-- Data segment follows --
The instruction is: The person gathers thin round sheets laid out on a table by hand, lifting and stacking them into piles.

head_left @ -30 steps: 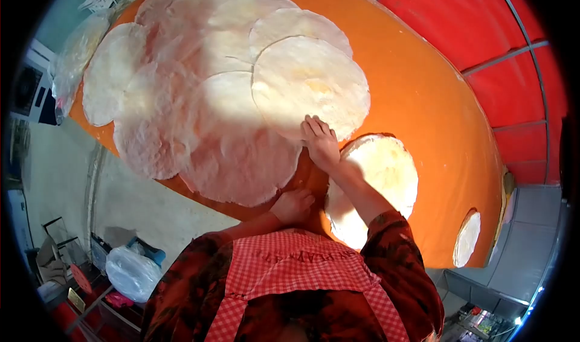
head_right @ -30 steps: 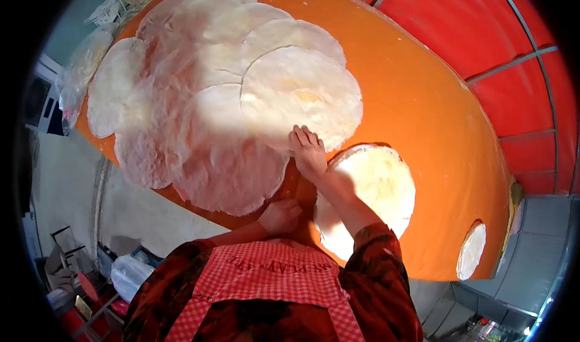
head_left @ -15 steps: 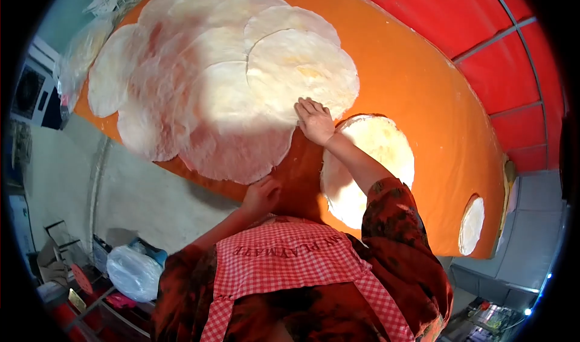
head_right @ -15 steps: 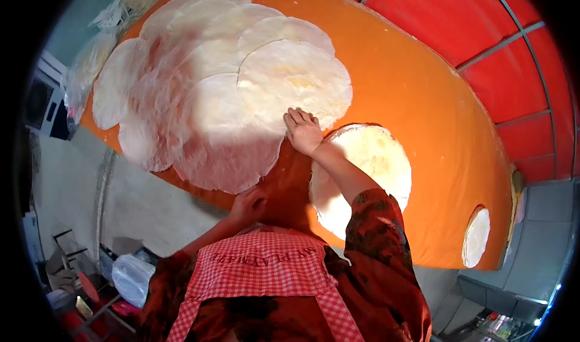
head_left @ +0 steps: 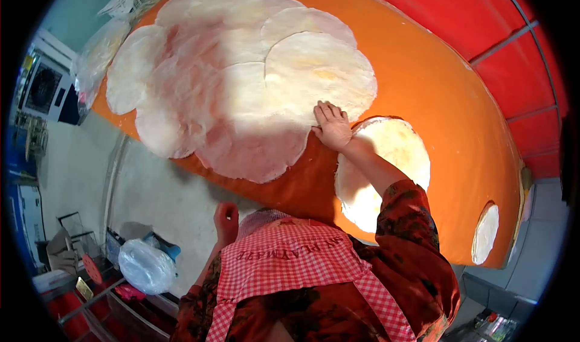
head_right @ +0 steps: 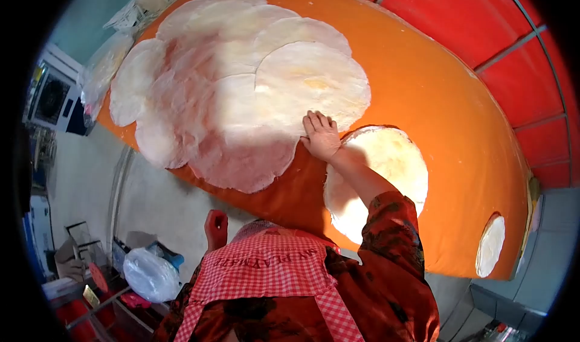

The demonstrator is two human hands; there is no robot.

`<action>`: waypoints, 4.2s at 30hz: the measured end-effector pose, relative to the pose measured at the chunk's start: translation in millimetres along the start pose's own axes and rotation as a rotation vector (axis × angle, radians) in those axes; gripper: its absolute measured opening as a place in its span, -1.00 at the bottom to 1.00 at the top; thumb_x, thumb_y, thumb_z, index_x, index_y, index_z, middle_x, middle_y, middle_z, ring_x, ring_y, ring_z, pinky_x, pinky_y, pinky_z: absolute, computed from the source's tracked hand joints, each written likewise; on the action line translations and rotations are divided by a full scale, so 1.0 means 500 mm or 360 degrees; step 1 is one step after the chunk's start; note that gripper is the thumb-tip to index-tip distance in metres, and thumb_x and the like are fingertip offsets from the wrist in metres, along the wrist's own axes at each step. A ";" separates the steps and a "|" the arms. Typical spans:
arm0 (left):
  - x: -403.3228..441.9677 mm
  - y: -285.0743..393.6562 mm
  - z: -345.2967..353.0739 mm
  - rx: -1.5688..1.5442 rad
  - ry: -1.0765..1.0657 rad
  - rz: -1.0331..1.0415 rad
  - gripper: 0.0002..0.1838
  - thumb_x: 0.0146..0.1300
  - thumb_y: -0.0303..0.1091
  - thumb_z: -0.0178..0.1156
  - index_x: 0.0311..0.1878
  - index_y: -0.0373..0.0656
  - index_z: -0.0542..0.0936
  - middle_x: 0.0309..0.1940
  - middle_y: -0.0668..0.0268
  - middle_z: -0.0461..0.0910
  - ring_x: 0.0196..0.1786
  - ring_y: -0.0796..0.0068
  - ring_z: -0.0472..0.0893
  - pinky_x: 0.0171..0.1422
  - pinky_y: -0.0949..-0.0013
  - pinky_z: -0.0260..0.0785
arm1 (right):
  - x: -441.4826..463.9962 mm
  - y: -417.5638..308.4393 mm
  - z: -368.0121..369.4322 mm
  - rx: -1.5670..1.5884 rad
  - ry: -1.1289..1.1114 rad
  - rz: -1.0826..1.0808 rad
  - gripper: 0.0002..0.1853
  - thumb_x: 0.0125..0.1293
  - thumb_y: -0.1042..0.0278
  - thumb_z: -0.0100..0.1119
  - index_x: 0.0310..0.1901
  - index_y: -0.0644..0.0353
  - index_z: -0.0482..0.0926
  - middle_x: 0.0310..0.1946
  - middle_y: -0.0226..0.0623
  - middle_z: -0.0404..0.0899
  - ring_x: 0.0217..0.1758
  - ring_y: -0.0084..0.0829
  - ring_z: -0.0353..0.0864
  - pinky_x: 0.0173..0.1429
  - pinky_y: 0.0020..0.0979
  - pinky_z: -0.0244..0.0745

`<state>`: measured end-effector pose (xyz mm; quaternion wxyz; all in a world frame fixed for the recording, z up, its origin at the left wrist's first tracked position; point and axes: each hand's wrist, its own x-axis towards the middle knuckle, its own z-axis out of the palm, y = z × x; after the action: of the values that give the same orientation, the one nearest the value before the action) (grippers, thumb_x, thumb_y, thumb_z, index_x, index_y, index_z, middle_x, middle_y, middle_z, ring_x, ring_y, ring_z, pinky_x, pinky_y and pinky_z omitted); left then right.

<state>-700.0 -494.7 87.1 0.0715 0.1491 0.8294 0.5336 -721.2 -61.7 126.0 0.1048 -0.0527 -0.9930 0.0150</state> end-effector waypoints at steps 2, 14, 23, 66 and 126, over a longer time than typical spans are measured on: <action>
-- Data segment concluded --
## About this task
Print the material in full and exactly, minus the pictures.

## Task response
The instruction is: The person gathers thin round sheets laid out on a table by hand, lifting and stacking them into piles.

head_left @ -30 steps: 
head_right @ -30 steps: 
head_left @ -15 steps: 
head_right @ -15 steps: 
head_left @ +0 steps: 
head_right @ +0 steps: 

The demonstrator is two human hands; there is no robot.

`<action>`: waypoints, 4.2s at 30hz: the measured end-effector pose, relative to the pose measured at the chunk's start: translation in millimetres along the start pose's own axes and rotation as a rotation vector (axis × angle, radians) in those axes; gripper: its absolute measured opening as a place in its span, -1.00 at the bottom to 1.00 at the top; thumb_x, thumb_y, thumb_z, index_x, index_y, index_z, middle_x, middle_y, middle_z, ring_x, ring_y, ring_z, pinky_x, pinky_y, pinky_z: absolute, computed from the source's tracked hand joints, each written likewise; on the action line translations and rotations are divided by a full scale, so 1.0 means 500 mm or 360 degrees; step 1 is one step after the chunk's start; note that gripper is the thumb-tip to index-tip distance in metres, and thumb_x and the like are fingertip offsets from the wrist in metres, along the wrist's own axes at each step. A ";" separates the steps and a "|" the arms. Typical spans:
arm0 (left):
  - x: -403.3228..441.9677 mm
  - y: -285.0743..393.6562 mm
  - z: -345.2967..353.0739 mm
  - rx: -1.5688..1.5442 rad
  - ry: -1.0765..1.0657 rad
  - rz: -1.0331..1.0415 rad
  - gripper: 0.0002..0.1838
  - thumb_x: 0.0146..0.1300
  - thumb_y: -0.0303..0.1091
  - thumb_z: -0.0178..0.1156
  - index_x: 0.0311..0.1878
  - index_y: -0.0373..0.0656
  - index_z: -0.0542..0.0936
  - middle_x: 0.0309..0.1940
  - middle_y: -0.0668..0.0268
  - middle_z: -0.0461..0.0910
  - ring_x: 0.0196..0.1786
  - ring_y: -0.0796..0.0068
  - ring_z: -0.0472..0.0893
  - pinky_x: 0.0171..0.1422
  - pinky_y: -0.0949..-0.0013
  - pinky_z: -0.0260..0.0785
arm1 (right):
  - x: -441.4826..463.9962 mm
  - y: -417.5638..308.4393 mm
  - z: -368.0121..369.4322 mm
  - rx: -1.5670..1.5884 rad
  - ry: -1.1289..1.1114 rad
  - rz: -1.0826..1.0808 rad
  - gripper: 0.0002..0.1853
  - thumb_x: 0.0125..0.1293
  - thumb_y: -0.1042..0.0278
  - thumb_z: -0.0100..0.1119
  - index_x: 0.0310..0.1901
  - index_y: -0.0644..0.0353
  - index_z: -0.0482..0.0926
  - middle_x: 0.0310..0.1946
  - middle_y: -0.0226..0.0623
  - middle_z: -0.0404..0.0899
  - ring_x: 0.0217..0.1758
  - ring_y: -0.0084..0.0829
  - ring_z: -0.0353..0.0864
  - pinky_x: 0.0173..0.1429
  - pinky_y: 0.0020..0.0979
  - pinky_z: -0.0244..0.0745

`<state>`: measured end-effector pose (xyz mm; quaternion wxyz; all in a world frame fixed for the recording, z up, its origin at the left wrist's first tracked position; point and axes: each hand's wrist, its own x-axis towards the middle knuckle, its own z-axis out of the palm, y = z × x; after the action: of the values that give the same orientation, the one nearest the value before the action) (grippers, thumb_x, thumb_y, thumb_z, index_x, index_y, index_z, middle_x, middle_y, middle_z, ring_x, ring_y, ring_z, pinky_x, pinky_y and pinky_z omitted); left then right.

<state>-700.0 -494.7 87.1 0.0715 0.1491 0.8294 0.5336 -721.2 -61.7 126.0 0.1048 -0.0527 -0.9930 0.0150</state> end-effector waypoints at steps 2, 14, 23, 66 and 126, over a longer time than typical spans are measured on: <action>

With this, there is nothing more to the exercise.